May

19

 Wealth Creation by Bartley Madden provides a systematic way of looking at the performance of individual stocks. He believes that values are determined by 4 things. The return on past capital, the growth of assets, the rate of drift from innovation versus competiton, and the stock price itself. He gives examples of how to apply these measures to Apple, Bethlehem Steel, Digital Equipment, Eastman Kodak, IBM, Kmart, Nucor, Medtronic, Walgreen, Donaldson Company. He believes that lean management is one of the keys to success and contrasts Toyota with Bethlehem as examples of the best in lean versus the worst. In 1950, 7 of the top 10 highest paid executives in America worked for Bethlehem. The vice presidents had office windows in two directions. Union rules made them uncompetitive.

He applied these methods at a Hold affiliate which was bought by Credit Suisse. His methods are apparently widely used by many institutions as well as by Credit Suisse. All his ratios which he suggests be considered I n a feedback look must be tested. The Schumpeterian drift from competition is hard to measure. As is the return on future assets. However, the ideas make a lot of sense and provide a good template for analyzing a company.

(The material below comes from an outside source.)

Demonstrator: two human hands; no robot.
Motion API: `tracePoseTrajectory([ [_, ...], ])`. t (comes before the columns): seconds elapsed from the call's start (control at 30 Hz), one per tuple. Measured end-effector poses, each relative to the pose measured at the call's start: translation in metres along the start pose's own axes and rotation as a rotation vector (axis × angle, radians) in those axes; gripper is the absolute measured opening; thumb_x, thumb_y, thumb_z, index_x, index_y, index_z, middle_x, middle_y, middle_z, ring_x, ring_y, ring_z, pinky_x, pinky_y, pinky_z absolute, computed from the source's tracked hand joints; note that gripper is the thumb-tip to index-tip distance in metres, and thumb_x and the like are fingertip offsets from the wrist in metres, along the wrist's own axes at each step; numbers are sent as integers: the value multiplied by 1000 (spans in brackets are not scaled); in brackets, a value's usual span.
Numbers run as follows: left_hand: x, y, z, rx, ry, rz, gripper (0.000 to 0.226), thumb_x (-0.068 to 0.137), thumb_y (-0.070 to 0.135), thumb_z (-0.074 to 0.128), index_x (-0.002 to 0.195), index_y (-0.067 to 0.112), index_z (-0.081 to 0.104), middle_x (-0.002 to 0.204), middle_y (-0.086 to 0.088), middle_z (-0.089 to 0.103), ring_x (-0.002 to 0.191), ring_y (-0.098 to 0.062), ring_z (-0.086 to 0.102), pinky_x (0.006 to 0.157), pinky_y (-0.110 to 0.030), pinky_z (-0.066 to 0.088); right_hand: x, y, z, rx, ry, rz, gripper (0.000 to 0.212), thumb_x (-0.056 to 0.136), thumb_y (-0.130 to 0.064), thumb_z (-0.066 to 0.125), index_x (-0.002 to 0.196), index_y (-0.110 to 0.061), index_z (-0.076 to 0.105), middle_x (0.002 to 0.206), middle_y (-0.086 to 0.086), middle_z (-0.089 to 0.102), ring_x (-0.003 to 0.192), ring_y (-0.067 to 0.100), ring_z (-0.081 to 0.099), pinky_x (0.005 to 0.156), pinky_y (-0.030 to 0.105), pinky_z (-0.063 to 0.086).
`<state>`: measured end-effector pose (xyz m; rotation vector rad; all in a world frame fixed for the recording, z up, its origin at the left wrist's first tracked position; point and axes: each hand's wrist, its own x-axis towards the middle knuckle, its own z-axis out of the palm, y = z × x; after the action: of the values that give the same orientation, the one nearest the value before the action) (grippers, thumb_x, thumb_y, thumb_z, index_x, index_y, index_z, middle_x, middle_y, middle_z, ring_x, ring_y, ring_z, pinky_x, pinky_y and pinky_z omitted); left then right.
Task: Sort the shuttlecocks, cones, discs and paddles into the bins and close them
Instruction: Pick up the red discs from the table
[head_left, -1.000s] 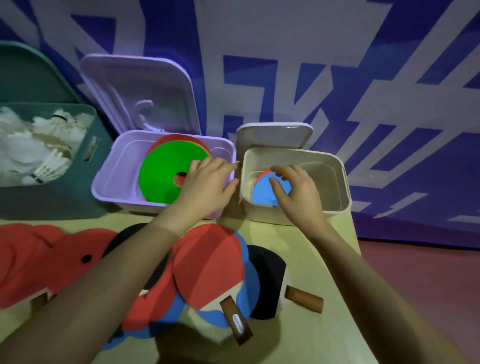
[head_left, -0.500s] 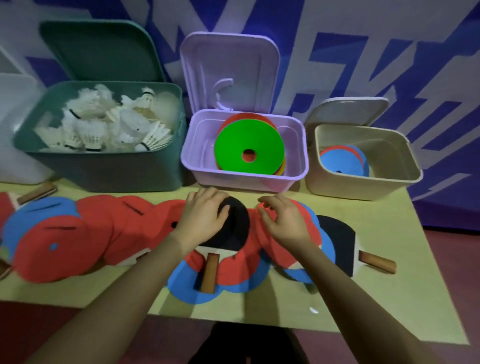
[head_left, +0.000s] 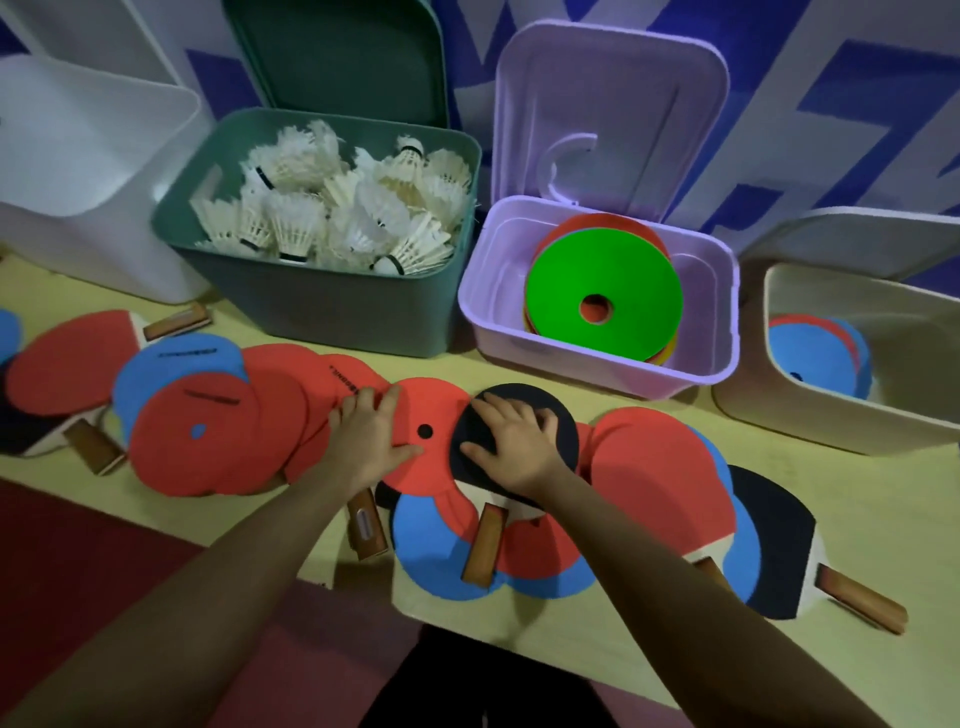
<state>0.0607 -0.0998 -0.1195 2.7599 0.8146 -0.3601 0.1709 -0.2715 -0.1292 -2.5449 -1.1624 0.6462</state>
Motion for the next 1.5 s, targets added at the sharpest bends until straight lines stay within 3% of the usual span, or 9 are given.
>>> tracePoseTrajectory([
  [0.17, 7, -13, -3, -234, 88, 120, 78, 78, 29, 73, 144, 17, 31, 128, -9, 39, 122, -29, 37, 100, -40, 27, 19, -14, 2, -23, 17, 7, 60, 94, -48, 42, 147, -27, 24, 155, -4, 23, 141, 21, 15, 109, 51, 4],
  [0.33, 20, -26, -19, -481, 170, 345, 58, 84, -3, 59, 139, 5, 40, 115, -10, 45, 108, -21, 48, 95, -13, 28, 41, -35, 7, -21, 63, 82, 56, 96, -39, 42, 147, -25, 25, 147, 0, 36, 137, 22, 24, 109, 49, 3],
  [0.5, 34, -62, -41, -599, 183, 472, 55, 79, -5, 60, 132, 0, 48, 104, -6, 43, 100, -9, 44, 94, 3, 20, 52, -57, 13, 243, 542, 141, 30, 91, -24, 50, 119, -21, 60, 101, -2, 65, 97, 20, 58, 88, 32, 19],
  [0.67, 34, -122, -61, -630, 261, 454, 55, 74, -1, 57, 129, -1, 51, 101, -7, 44, 94, -2, 43, 90, 5, 22, 67, -118, 27, 244, 748, 18, 24, 89, -22, 51, 104, -16, 68, 86, -1, 66, 78, 16, 56, 75, 32, 29],
  [0.77, 34, -165, -62, -588, 281, 370, 52, 76, -1, 61, 127, 2, 54, 103, -10, 48, 96, -8, 47, 92, -2, 30, 77, -164, 39, 296, 676, 10, 24, 83, -12, 56, 103, -12, 68, 84, 3, 66, 75, 24, 61, 72, 36, 38],
  [0.9, 28, -210, -51, -211, 152, 235, 53, 83, 25, 61, 133, 11, 49, 118, -14, 46, 112, -32, 44, 96, -41, 38, 87, -204, 66, 172, 359, 210, 33, 88, -18, 54, 121, -16, 59, 111, 8, 55, 104, 29, 48, 83, 36, 26],
  [1.13, 22, -241, -40, 105, -44, -53, 89, 81, 72, 40, 144, 14, 19, 144, -19, 23, 131, -40, 22, 102, -53, 28, 87, -239, 88, 118, 301, 424, 45, 87, -36, 57, 126, -14, 49, 124, 10, 38, 117, 30, 31, 98, 41, 19],
  [1.33, 24, -256, -53, -110, 57, 167, 61, 89, 30, 58, 141, 8, 34, 132, -14, 41, 124, -33, 33, 102, -44, 31, 89, -256, 89, 367, 463, 333, 38, 81, -6, 55, 117, -18, 52, 102, -1, 53, 104, 22, 40, 87, 30, 16],
  [1.5, 31, -269, -58, -506, 196, 307, 42, 86, -6, 53, 127, 3, 55, 112, -14, 54, 110, -29, 50, 97, -37, 41, 76, -251, 90, 428, 636, 246, 32, 77, -3, 64, 104, -19, 56, 102, -5, 60, 96, 21, 47, 83, 22, 17],
])
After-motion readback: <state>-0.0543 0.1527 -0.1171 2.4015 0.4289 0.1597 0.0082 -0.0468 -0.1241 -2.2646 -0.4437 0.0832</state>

He is a champion of free enterprise and the benefits that competition and innovation can bring to stockholders and consumers. There are interesting references to behavioral biases and shortcoming in the capital asset model. He recommends for example a visit to the San Francisco Museum of Science to see all the Ames exhibits on lapes in visual perception. I have followed his career for some 47 years when I first noticed him as a star at Berkeley.

Bartley Madden responds: 

As to discount rates, the key idea in the Wealth Creation book is on p.89 … "This systems mindset leads one to the conclusion that the assignment of a discount rate is dependent on the procedures used to forecast [firm's long-term] net cash receipts. This is particularly relevant to models incorporating standard ways of forecasting future fade rates based on company characteristics. In contrast, mainstream finance relies on CAPM-based calculation for the discount rate.. these discount rates are then parachuted into valuation models without regard to how users make net cash receipt forecasts.."

I am arguing that the same market-derived discount approach for bonds (yield-to-maturity) be applied to stocks. Hard part is to maintain a monitored database of forecasts of firms' future net cash receipts .. obviously easy for bonds since we know the anticipated net cash receipts (interest and principal). Long term future fade rates of economic returns (return on capital) and reinvestment rates can be assigned based on firms' observable characteristics. For example, all else equal high return companies with higher reinvestment rates fade (regress to cost of capital) faster than low growth firms.

All of this is easy for bonds and we see that all else equal, higher (lower) credit rating (based on observable characteristics) leads to lower (higher) discount rates. For stocks, high debt loads and lower liquidity tend to result in higher demanded discount rates. This approach is rarely attempted in the academic literature because it requires enormous effort to build a database suitable for this type research.